Section 2.08. Compensation of Directors. Each Director shall receive such
compensation as from time to time may be fixed by the Board. Directors may also
be reimbursed by the Corporation for all reasonable expenses incurred in
traveling to and from the place of each meeting of the Board or any committee
thereof.

         Section 2.09. Indemnification and Liability of Directors and Officers.

A. Personal Liability of Directors. A director of the Corporation shall not be
personally liable for monetary damages for any action taken, or any failure to
take any action, as a director to the extent that under the terms of the
Director's Liability Act, 42 Pa. Cons. Stat. Para. 8361 et seq., as modified by
any Pennsylvania statute thereafter enacted, a director's liability for monetary
damages may not be limited.


B. Indemnification. The Corporation shall indemnify any person who was or is a
party (other than a party plaintiff suing in his own behalf or in the right of
the Corporation) or is threatened to be made a party to any threatened, pending
or completed action, suit or proceeding, including actions by or in the right of
the Corporation, whether civil, criminal, administrative or investigative, by
reason of the fact that such person is or was a director or officer of the
Corporation, or is or was serving while a director or officer of the Corporation
at the request of the Corporation as a director, officer, employee, agent
fiduciary or other representative of another corporation, partnership, joint
venture, trust, employee benefit plan or other enterprise, against expenses
(including attorney's fees), judgements, fines, excise taxes and amounts paid in
settlement actually and reasonably incurred by such person in connection with
such action, suit or proceeding unless the act or failure to act giving rise to
the claim for indemnification is determined by a court to have constituted
willful misconduct or recklessness.

C. Advancement of Expenses. Expenses actually and reasonably incurred by an
officer or director of the Corporation in defending a civil or criminal action,
suit or proceeding described in paragraph B shall be paid by the Corporation in
advance of the final disposition of such action, suit or proceeding (regardless
of the financial condition of such director or officer) upon receipt of an
undertaking by or on behalf of such person to repay such amount if it shall
ultimately be determined that the person is not entitled to be indemnified by
the Corporation.

D. Other Rights. The indemnification and advancement of expenses provided by or
pursuant to this Section shall not be deemed exclusive of any other rights to
which those seeking indemnification or advancement of expenses may be entitled
under the Corporation's Articles of Incorporation, any insurance or other
agreement, vote of shareholders or directors or otherwise, both as to actions in
their official capacity and as to actions in another capacity while holding an
office, and shall continue as to a person who has ceased to be a director or
officer and shall inure to the benefit of the heirs, executors and
administrators of such person.

E. Insurance. The Corporation shall have the power to purchase and maintain
insurance on behalf of any person who is or was a director, officer, employee or
agent of the Corporation, or is or was serving at the request of the Corporation
as a director, officer, employee or agent of another corporation, partnership,
joint venture, trust, employee benefit plan or other enterprise, against any
liability asserted against and incurred by him in any such capacity, or arising
out of his status as such, whether or not the Corporation would have the power
to indemnify him against such liability under the provisions of these By-laws.
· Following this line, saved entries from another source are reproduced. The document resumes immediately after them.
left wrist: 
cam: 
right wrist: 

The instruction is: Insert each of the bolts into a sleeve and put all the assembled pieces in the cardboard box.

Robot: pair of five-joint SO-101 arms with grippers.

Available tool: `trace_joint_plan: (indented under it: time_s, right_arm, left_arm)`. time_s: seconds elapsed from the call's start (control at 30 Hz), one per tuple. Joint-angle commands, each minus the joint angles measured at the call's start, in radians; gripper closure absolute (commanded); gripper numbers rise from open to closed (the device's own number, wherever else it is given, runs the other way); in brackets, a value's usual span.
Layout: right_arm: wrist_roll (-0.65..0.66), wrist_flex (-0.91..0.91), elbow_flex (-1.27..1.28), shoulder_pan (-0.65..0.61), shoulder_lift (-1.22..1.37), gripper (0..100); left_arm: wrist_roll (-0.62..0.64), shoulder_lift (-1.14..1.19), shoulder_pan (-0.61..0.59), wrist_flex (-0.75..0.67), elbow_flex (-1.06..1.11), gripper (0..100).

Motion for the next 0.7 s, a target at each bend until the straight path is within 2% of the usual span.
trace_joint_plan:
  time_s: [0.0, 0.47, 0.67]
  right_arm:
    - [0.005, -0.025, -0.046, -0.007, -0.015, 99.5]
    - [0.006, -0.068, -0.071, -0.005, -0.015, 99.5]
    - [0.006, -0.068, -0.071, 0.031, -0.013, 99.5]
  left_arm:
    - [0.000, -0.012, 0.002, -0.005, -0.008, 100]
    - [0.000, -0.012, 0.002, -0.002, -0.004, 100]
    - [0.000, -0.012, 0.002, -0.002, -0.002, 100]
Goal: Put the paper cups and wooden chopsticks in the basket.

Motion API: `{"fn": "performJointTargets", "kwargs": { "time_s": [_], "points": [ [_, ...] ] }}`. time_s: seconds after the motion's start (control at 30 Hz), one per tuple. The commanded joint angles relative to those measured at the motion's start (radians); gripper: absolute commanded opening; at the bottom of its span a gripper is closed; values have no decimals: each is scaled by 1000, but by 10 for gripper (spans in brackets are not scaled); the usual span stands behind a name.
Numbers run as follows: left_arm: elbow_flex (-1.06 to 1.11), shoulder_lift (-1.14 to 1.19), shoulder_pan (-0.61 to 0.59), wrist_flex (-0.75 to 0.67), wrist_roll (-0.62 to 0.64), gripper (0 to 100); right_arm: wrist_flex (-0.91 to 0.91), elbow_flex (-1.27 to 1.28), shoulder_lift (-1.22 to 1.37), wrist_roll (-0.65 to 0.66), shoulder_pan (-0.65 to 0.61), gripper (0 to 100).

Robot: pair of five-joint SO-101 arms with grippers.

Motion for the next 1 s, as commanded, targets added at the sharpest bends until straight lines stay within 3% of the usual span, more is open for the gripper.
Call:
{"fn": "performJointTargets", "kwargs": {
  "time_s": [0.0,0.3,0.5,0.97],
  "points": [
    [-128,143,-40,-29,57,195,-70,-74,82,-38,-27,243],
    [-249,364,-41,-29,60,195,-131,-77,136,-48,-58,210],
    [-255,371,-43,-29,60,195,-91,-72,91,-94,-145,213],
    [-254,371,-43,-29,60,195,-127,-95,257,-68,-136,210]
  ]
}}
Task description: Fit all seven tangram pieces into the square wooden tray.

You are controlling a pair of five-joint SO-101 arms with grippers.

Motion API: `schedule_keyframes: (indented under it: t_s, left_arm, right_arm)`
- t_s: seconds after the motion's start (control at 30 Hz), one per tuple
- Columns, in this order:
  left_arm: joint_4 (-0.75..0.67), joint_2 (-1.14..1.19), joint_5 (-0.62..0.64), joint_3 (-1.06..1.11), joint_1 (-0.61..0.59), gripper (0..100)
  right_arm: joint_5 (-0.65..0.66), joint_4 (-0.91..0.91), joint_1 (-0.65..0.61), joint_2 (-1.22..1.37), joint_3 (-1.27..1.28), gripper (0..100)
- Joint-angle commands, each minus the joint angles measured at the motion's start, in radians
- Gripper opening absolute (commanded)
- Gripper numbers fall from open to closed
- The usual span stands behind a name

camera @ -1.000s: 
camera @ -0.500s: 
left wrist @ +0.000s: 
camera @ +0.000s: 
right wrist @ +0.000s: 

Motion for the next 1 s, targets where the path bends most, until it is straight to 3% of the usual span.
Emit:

F. Security Fund; Indemnity Agreements. By action by the Board of Directors
(notwithstanding their interest in the transaction) the Corporation may create
and fund a trust fund or fund of any nature, and may enter into agreements with
its directors, officers, employees and agents for the purpose of securing or
insuring in any manner its obligation to indemnify or advance expenses provided
for in this Section.

G. Modification. The duties of the Corporation to indemnify and to advance
expenses to a director or officer provided in this Section shall be in the
nature of a contract between the Corporation and each such director or officer,
and no amendment or repeal of any provision of this Section, and no amendment or
termination of any trust or other fund created pursuant to Paragraph F, shall
alter, to the detriment of such director or officer, the right of such person to
the advance of expenses or indemnification related to a claim based on an act or
failure to act which took place prior to such amendment, repeal or termination.

Section 2.10. Participation in Meetings. One or more directors may participate
in a meeting of the Board or a committee of the Board by means of conference
telephone or similar communications equipment by which all persons participating
at the meeting can hear each other.

                                 III. COMMITTEES

Section 3.01. Executive Committee. The Board of Directors shall have authority
to appoint an Executive Committee comprised of members of the Board of
Directors. If such Executive Committee be appointed, it shall have such duties
and responsibilities as shall be conferred upon it from time to time by the
Board of Directors,including the right to act as to matters arising between
meetings of the Board, except as to matters which, by law, require action by the
Board. If so appointed, the Executive Committee shall report on its actions to
the Board from time to time as appropriate or as may be requested by the Board.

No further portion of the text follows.